L’expression clé est la dernière : « we have changed our detection logic to help reduce these false positives. » (Nous avons modifié notre logique de détection afin de réduire ces faux positifs.) C’était un correctif annoncé en 2023. Ce n’est pas une faiblesse actuelle que vous puissiez invoquer. Si vous le présentez comme la preuve que l’outil est aujourd’hui défaillant, la personne en face de vous peut faire la recherche, trouver le correctif, et votre crédibilité sur tout le reste s’effondre. Nous avons détaillé ce point dans 20 % d’IA, est-ce trop ?.

Notre position

L’outil HumanPen est un réécrivain de documents. Nous n’allons pas vous dire que passer votre mémoire dans un réécrivain fera disparaître un score d’IA, parce que nous ne faisons aucune promesse sur des scores à venir. Ce que nous pouvons dire, c’est ce que l’outil fait : vous téléversez le document avec son rapport d’écriture par IA, et seuls les passages signalés par le rapport sont réécrits. Le reste du document est conservé à l’identique. Vous relisez le résultat avant qu’il devienne quoi que ce soit de définitif.

Si vous préférez aller à la réunion avec le document original et laisser l’historique des versions parler, c’est une voie. Si vous préférez réviser les passages signalés avant, c’en est une autre. Les deux sont légitimes. La réunion passe avant.

Questions fréquentes

L’historique des versions prouve-t-il que je n’ai pas utilisé l’IA ? Non. Il montre que le document a été modifié dans le temps selon un schéma compatible avec une écriture humaine. Il ne peut pas prouver une absence.
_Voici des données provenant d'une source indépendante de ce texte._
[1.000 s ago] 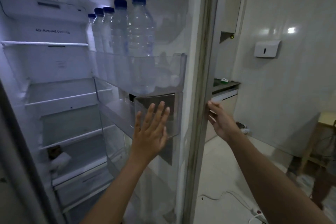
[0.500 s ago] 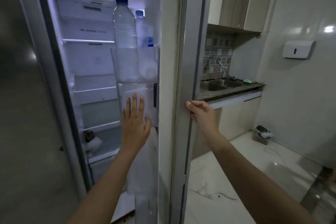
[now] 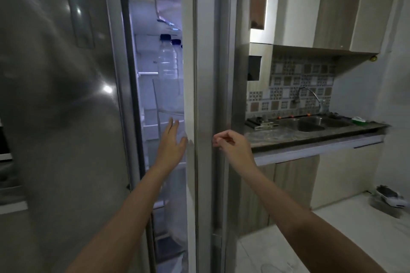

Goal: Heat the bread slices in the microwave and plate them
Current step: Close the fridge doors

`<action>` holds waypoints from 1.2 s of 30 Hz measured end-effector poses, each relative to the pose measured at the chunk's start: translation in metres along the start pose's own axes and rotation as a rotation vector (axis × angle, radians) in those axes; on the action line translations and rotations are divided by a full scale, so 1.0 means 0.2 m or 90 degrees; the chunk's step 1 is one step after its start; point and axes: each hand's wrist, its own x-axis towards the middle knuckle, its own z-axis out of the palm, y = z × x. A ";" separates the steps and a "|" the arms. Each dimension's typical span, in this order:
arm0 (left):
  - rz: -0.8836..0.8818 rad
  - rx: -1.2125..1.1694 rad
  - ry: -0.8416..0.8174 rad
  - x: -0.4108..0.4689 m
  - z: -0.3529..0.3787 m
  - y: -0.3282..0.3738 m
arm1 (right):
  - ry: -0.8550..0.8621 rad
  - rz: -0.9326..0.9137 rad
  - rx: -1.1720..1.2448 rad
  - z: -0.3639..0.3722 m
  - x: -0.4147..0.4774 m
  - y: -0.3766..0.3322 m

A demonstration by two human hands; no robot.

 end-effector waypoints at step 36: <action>0.165 0.652 0.376 1.30 0.31 -0.20 | 0.044 -0.335 -0.287 0.27 1.70 0.44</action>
Ce qu’il fait, c’est donner à la personne qui examine le dossier autre chose à regarder que le score, et c’est là sa valeur.
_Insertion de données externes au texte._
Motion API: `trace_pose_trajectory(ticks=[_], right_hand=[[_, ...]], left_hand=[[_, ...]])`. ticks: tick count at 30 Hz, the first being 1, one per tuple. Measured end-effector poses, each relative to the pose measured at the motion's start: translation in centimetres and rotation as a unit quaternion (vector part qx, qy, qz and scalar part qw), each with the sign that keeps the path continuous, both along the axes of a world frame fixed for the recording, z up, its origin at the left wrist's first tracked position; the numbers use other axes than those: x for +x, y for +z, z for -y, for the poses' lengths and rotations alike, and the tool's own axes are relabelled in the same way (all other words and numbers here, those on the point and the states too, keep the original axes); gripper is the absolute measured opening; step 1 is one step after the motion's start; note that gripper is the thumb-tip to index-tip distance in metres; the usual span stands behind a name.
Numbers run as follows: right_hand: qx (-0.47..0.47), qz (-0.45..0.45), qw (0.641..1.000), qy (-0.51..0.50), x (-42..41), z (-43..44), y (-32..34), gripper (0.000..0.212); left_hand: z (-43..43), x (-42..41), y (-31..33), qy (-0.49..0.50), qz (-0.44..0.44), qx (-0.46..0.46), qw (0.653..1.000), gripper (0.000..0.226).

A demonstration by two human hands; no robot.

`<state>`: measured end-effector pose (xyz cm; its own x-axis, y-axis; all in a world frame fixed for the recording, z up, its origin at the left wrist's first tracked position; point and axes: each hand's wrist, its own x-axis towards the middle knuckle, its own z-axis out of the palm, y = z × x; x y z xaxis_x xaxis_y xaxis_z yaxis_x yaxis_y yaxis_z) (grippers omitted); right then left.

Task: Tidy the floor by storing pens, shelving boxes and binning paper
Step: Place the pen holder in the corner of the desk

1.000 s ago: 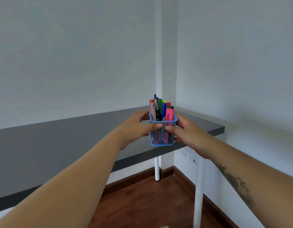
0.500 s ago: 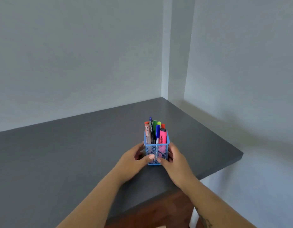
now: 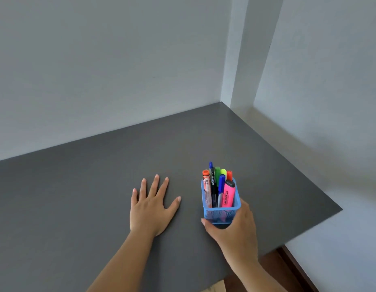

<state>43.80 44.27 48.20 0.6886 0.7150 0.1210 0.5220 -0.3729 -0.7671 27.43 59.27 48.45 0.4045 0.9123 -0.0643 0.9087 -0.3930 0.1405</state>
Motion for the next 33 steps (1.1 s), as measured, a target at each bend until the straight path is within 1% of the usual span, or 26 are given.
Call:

Et si l’enregistrement automatique n’était pas activé dans Word ? Vous perdez le volet de l’historique des versions, mais pas tout. Les dates de modification d’anciens brouillons, les pièces jointes envoyées à votre directeur et les dossiers de sauvegarde synchronisés dans le cloud portent tous des horodatages. Ce n’est pas aussi net, mais l’histoire racontée est la même.

Mon professeur ne m’a envoyé qu’une capture d’écran du pourcentage. Que dois-je demander ? Le rapport d’écriture par IA complet, en PDF. La FAQ de Turnitin dit que les étudiants ne peuvent pas voir l’indicateur, mais dit aussi que les enseignants peuvent télécharger et partager le rapport via la fonction de téléchargement PDF. Demandez cela. Pas la capture d’écran. Le rapport.

Et si le rapport a été généré il y a plusieurs mois ? Cela compte. La page Modèle de détection d’écriture par IA de Turnitin comporte des notes de version datées. La note du 9 août 2023 a corrigé un bug qui surlignait les références. La note de mai 2023 a modifié la logique de détection des premières et dernières phrases. Un rapport généré avant ces dates a été produit selon une logique différente de celle d’aujourd’hui. La date de génération figure sur le rapport. Trouvez-la avant de discuter du score.

Passer mon mémoire dans un réécrivain va-t-il corriger le score ? Nous ne faisons aucune promesse sur des scores à venir. Ce que fait HumanPen, c’est réécrire les passages signalés que vous sélectionnez. Que le prochain rapport affiche un chiffre plus bas, voilà ce que nous ne promettrons pas, parce que le modèle évolue et que le rapport est produit par Turnitin, pas par nous.